Homework 2
Online Algorithm
An ‘online’ algorithm is one that is designed to handle processing input data that arrives in a sequence, and not as a complete set. Taking log events as a perfect example, this type of data arrives sequentially one event after the other. An ‘online’ algorithm is designed to process each new piece of data or log event as it arrives to produce a final result. Also note that such algorithms are not designed with any assumptions about future data that may arrive, such as how many events or when. These are the unknowns the algorithm designer must take into account.
The opposite would be an ‘offline’ (or ‘batch’) algorithm where the complete data set of interest is provided to the algorithm at the same time. Therefore the ‘offline’ algorithm will start out and finish with a known fixed number of data points.
As also explained in one measurement of the cost incurred by an ‘on-line’ algorithm is it’s ‘competitive ratio’, being the “maximum, over all possible input sequences, of the ratio between the cost incurred by the on-line algorithm and the cost incurred by an optimal off-line algorithm.
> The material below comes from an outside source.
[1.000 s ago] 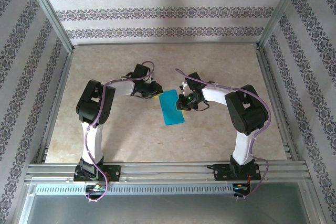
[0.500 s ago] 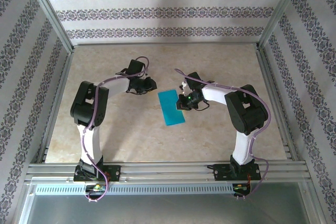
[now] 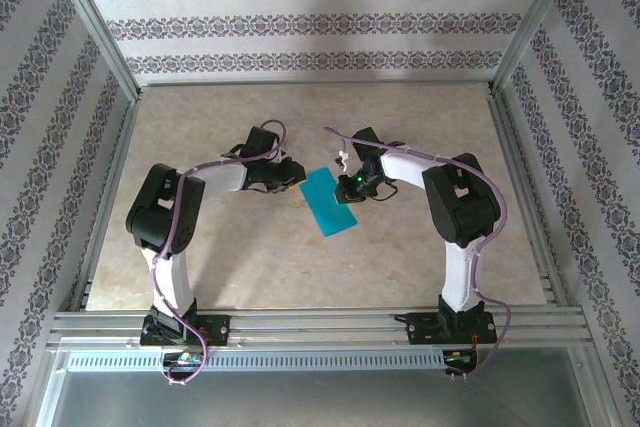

An optimal on-line algorithm is then one whose competitive ratio is least”. Of course finding this ratio is easier said then done, and also note that not all ‘online’ algorithms have matching ‘offline’ equivalents.
B. P. Welford
With regard to the ‘online’ variance algorithm, this arose from the work of Scientist B. P. Welford who published a paper in 1962 on “a Method for Calculating Corrected Sums of Squares and Products” with an offered solution where values are used only once and need not be stored.
Standard Deviation
The Standard Deviation is a measurement of the dispersion of a set of data points. A low value indicates that the set of data points tend to be close to the mean (the expected value). In simple terms the Standard Deviation of a set of data points is the square root of variance.
Welford’s Algorithm
It is often useful to be able to compute the variance in a single pass, inspecting each value \(x_{i}\)only once; for example, when the data is being collected without enough storage to keep all the values, or when costs of memory access dominate those of computation. This is where the ‘online’ variance work done by B. P. Welford is relevant.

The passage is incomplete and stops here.